### WHAT NEEDS TO BE DONE
From the data below, repeat exactly the lines from the line with "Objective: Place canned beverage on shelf" to the line with "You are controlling", both included.

[Data records]
* * * * * * * * *
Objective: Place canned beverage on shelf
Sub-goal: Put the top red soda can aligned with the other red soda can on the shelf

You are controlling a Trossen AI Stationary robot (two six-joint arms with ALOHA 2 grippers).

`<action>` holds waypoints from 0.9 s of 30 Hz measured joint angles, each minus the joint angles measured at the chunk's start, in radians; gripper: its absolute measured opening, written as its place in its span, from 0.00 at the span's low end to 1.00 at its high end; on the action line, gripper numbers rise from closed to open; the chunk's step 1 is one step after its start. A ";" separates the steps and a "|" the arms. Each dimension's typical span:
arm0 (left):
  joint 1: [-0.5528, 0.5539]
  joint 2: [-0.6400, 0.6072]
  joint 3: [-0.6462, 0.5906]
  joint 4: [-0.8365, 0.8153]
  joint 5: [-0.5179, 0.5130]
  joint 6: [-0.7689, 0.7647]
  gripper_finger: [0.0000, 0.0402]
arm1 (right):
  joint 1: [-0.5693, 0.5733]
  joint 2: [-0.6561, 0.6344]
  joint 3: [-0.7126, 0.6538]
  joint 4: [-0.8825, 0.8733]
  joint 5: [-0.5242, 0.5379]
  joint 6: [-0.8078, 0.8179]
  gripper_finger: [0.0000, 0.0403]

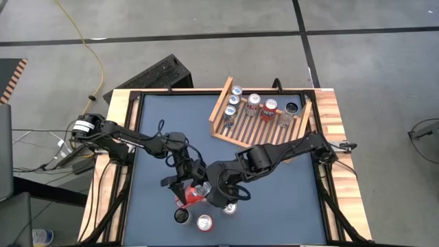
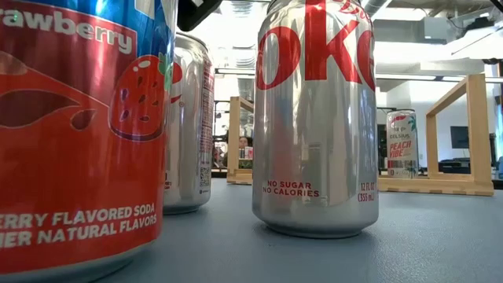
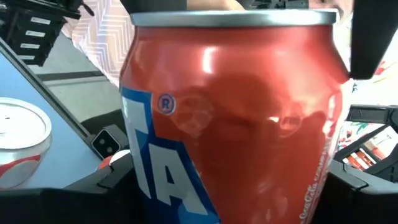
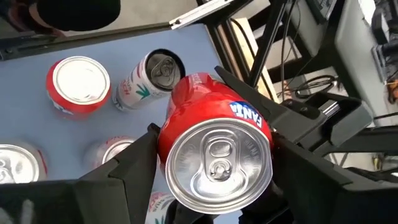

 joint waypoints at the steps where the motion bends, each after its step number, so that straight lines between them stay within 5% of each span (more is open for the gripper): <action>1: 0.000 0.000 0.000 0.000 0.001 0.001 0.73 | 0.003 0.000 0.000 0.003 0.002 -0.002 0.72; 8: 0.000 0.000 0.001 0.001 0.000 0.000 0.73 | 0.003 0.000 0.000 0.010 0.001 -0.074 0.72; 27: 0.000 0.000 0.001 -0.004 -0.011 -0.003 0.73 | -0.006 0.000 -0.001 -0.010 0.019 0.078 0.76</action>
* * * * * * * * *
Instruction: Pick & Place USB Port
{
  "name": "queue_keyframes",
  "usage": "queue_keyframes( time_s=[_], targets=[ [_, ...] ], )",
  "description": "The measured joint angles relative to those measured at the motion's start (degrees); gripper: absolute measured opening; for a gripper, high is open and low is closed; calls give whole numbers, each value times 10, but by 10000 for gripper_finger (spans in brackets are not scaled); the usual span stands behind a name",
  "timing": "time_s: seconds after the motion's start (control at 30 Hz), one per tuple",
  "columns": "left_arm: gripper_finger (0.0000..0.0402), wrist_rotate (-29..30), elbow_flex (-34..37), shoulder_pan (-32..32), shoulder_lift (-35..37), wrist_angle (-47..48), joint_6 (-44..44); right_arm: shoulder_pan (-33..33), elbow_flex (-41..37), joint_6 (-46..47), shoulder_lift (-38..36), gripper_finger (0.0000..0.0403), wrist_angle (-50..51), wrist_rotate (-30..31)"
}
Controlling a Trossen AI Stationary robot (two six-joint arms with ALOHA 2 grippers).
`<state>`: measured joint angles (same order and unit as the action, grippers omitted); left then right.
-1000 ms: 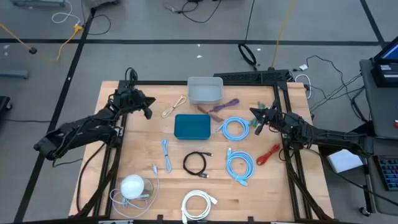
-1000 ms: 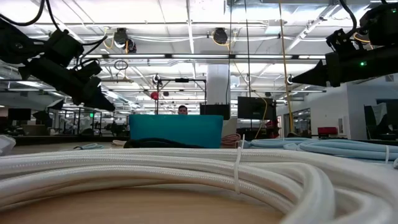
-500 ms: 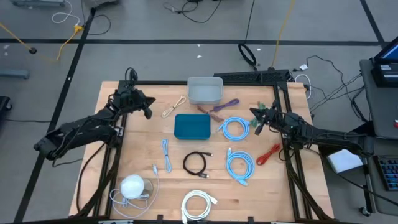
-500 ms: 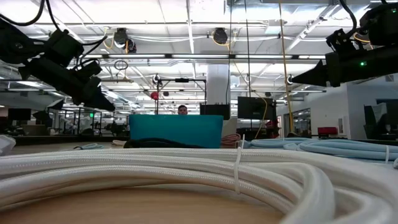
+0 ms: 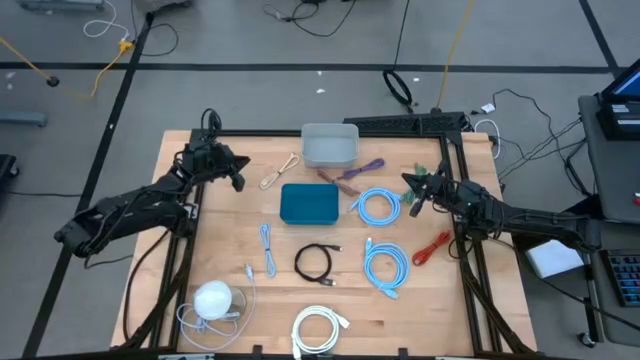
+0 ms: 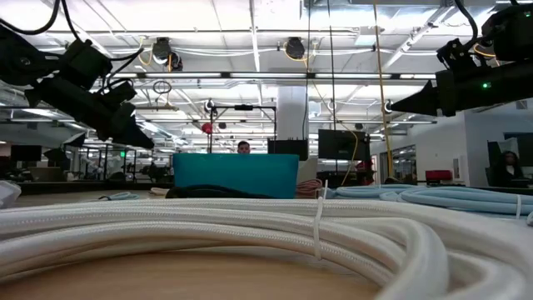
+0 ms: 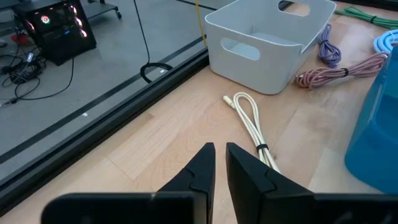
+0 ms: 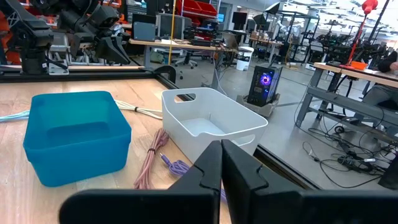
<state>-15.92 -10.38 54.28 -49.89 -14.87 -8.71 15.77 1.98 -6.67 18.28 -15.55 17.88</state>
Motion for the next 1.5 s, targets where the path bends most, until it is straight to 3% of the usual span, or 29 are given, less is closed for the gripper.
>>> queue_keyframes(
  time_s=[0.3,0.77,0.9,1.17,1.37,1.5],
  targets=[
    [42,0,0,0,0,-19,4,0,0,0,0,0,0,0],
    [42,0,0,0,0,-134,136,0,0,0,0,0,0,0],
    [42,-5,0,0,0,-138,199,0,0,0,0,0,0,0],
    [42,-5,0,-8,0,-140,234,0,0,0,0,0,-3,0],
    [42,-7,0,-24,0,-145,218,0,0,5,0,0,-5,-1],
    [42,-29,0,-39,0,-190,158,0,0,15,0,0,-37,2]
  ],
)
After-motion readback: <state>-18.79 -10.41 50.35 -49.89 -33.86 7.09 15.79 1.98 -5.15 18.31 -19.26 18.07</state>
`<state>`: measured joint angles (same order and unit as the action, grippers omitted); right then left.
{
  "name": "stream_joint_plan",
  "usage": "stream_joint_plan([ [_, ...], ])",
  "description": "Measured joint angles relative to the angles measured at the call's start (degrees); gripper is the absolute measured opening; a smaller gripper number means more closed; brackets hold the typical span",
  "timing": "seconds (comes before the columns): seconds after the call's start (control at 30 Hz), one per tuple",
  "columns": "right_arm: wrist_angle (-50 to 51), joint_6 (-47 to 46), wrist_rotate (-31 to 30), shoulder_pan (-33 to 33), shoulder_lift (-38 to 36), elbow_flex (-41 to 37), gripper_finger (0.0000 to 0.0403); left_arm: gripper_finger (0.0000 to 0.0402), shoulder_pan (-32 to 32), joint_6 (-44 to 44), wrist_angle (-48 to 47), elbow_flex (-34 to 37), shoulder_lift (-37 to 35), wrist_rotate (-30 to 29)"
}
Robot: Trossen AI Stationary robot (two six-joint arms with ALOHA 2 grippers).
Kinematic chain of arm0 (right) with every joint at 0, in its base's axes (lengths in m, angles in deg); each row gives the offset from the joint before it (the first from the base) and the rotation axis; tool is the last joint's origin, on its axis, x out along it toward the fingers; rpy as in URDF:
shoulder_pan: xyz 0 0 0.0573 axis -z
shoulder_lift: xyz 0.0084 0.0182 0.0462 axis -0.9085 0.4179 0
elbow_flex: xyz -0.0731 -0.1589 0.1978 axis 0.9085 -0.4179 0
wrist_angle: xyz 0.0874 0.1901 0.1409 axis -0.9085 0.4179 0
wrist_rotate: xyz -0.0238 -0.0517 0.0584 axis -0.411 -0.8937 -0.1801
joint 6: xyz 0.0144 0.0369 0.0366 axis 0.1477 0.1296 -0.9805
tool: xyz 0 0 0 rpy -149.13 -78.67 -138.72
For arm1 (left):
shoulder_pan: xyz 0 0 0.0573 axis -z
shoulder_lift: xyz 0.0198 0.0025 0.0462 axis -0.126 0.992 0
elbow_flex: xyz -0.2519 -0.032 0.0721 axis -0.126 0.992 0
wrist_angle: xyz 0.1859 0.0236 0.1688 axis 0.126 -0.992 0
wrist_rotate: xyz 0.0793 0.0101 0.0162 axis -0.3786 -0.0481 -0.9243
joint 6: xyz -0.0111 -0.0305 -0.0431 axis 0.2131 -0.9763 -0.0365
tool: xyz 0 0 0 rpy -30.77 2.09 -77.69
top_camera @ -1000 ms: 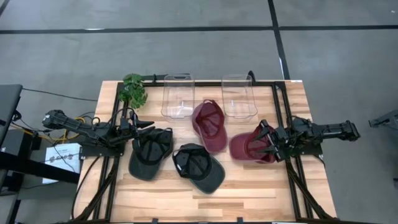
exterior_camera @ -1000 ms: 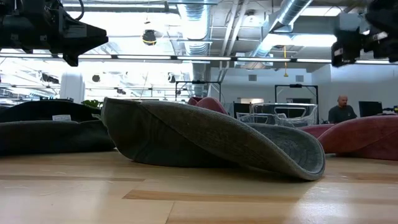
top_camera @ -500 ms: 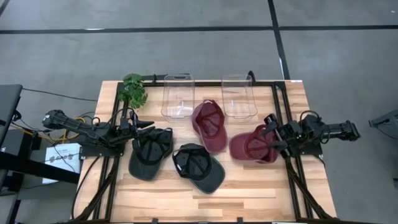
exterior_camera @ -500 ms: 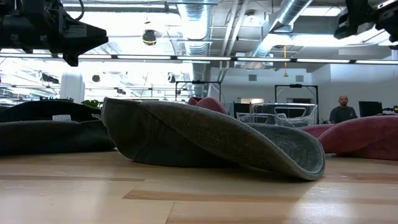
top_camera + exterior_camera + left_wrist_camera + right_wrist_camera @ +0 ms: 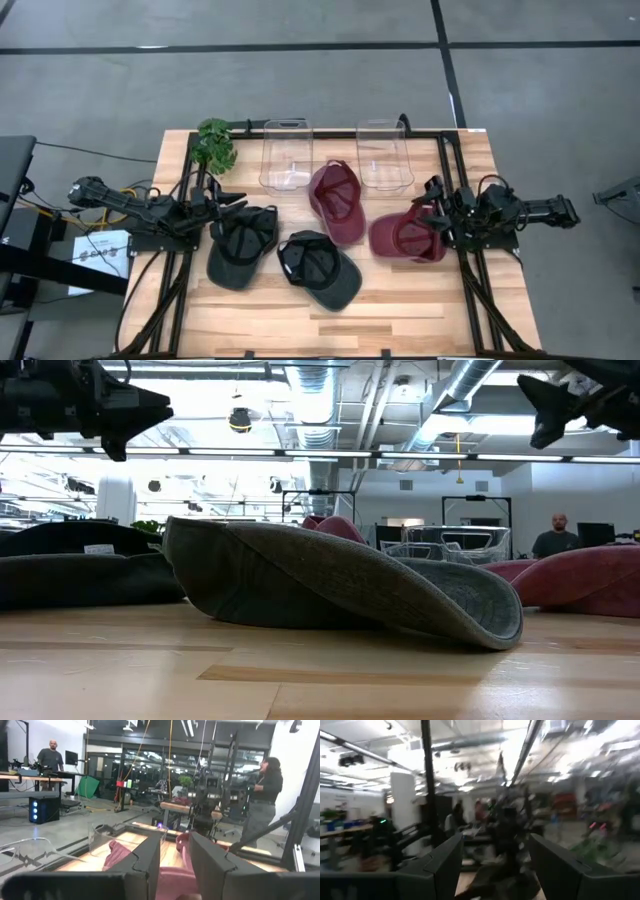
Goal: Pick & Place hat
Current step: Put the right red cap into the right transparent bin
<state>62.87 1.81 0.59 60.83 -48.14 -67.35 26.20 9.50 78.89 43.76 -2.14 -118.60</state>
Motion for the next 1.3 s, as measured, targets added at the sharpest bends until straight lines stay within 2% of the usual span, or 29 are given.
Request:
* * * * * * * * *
### WRITTEN SOLUTION
Objective: Place canned beverage on shelf
Sub-goal: Put the top red soda can aligned with the other red soda can on the shelf

You are controlling a Trossen AI Stationary robot (two six-joint arms with ALOHA 2 grippers).

With that, the output is done.